- Research article
- Open Access
- Open Peer Review
Developing optimal search strategies for detecting clinically sound and relevant causation studies in EMBASE
BMC Medical Informatics and Decision Making volume 5, Article number: 8 (2005)
Evaluating the existence and strength of an association between a putative cause and adverse clinical outcome is complex and best done by assessing all available evidence. With the increasing burden of chronic disease, greater time demands on health professionals, and the explosion of information, effective retrieval of best evidence has become both more important and more difficult. Optimal search retrieval can be hampered by a number of obstacles, especially poor search strategies, but using empirically tested methodological search filters can enhance the accuracy of searches for sound evidence concerning etiology. Although such filters have previously been developed for studies of relevance to causation in MEDLINE, no empirically tested search strategy exists for EMBASE.
An analytic survey was conducted, comparing hand searches of journals with retrievals from EMBASE for candidate search terms and combinations. 6 research assistants read all issues of 55 journals indexed in EMBASE. All articles were rated using purpose and quality indicators and categorized into clinically relevant original studies, review articles, general papers, or case reports. The original and review articles were then categorized as 'pass' or 'fail' for scientific merit according to explicit criteria in the areas of causation (etiology) and other clinical topics. Candidate search strategies were developed for causation, then run in a subset of 55 EMBASE journals, the retrievals being compared with the hand search data. The sensitivity, specificity, precision, and accuracy of the search strategies were calculated.
Of the 1489 studies classified as causation, 14% were methodologically sound. When search terms were combined, sensitivity reached 92%. Compared with the best single-term strategy, the best combination of terms resulted in an absolute increase in sensitivity (19%) and specificity (5.2%). Maximizing specificity for combined terms resulted in an increase of 7.1% compared with the single term but this came at an expense of sensitivity (39% absolute decrease). A search strategy that optimized the trade-off between sensitivity and specificity achieved 81.9% for sensitivity and 81.4% for specificity.
We have discovered search strategies that retrieve high quality studies of causation from EMBASE with high sensitivity, high specificity, or an optimal balance of each.

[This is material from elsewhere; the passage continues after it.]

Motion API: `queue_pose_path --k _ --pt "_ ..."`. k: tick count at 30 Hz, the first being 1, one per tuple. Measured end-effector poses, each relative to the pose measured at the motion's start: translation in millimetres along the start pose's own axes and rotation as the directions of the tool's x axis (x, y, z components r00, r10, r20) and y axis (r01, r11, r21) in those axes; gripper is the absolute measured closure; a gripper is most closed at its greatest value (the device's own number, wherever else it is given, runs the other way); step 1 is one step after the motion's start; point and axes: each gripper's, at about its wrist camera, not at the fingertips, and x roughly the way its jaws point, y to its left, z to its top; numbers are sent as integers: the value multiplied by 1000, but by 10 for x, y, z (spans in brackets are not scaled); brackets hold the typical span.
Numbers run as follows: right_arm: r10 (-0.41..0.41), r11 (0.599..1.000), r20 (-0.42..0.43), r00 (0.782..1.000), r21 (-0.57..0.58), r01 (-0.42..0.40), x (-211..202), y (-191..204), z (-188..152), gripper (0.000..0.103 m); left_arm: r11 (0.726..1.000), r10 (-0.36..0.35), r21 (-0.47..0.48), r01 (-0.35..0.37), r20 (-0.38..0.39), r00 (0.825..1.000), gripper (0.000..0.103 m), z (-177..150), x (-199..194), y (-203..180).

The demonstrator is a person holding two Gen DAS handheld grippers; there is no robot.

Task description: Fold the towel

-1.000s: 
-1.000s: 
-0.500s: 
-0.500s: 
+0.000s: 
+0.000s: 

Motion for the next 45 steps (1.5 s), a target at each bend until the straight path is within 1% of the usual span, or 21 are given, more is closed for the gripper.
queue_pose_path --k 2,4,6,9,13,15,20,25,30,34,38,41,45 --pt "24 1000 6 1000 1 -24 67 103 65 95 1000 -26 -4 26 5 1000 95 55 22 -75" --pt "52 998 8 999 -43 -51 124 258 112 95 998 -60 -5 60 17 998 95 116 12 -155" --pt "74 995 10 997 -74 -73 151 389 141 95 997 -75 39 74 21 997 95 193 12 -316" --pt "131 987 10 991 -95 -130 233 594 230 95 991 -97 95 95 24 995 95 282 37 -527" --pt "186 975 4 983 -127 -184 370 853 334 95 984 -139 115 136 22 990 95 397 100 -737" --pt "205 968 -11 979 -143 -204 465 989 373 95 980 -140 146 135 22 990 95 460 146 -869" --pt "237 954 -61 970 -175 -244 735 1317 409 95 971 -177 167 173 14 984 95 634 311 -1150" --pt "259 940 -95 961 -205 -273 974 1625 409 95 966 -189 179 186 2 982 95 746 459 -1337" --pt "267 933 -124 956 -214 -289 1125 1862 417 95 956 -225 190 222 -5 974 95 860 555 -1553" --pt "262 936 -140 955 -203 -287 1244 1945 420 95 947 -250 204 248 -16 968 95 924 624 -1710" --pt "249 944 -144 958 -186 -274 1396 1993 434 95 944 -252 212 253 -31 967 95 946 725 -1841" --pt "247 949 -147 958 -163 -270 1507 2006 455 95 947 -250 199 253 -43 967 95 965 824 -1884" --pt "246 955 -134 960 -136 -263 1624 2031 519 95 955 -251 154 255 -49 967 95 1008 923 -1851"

Clinical problems encountered by clinicians often involve examining questions about harm that involve genes, treatments, or environmental exposures [1, 2]. Knowledge of a causal relationship is important to clinicians, as it guides their approach to better patient management, and provides recommendations for future research on modifiable environmental risk factors or genetically determined characteristics . With the increasing burden of chronic disease and greater time demands on clinicians and the explosion of research information, effective retrieval of the best evidence has become difficult. Clinicians seldom know of the relevant and rigorous evidence that is available on a particular topic and most often do not attempt to retrieve it even when pertinent to a clinical problem at hand [4, 5].
Large biomedical databases such as MEDLINE and EMBASE provide online access to the medical literature , and conducting searches in these databases has been recommended as a basic skill for evidence-based practitioners . To make better clinical decisions with the potential of positively affecting the care of their patients, clinicians need ways to optimize their retrieval of the best evidence [8–10]. However, clinicians face a number of obstacles that inhibit optimum search retrieval. The overwhelming amount of available information, coupled with the over 2 million new articles that get published each year [10–12], makes keeping up-to-date challenging and difficult [10, 13]. In EMBASE, the European biomedical database counterpart to MEDLINE, clinicians must search through more than 9 million citations from over 4000 journals to narrow their search for best evidence .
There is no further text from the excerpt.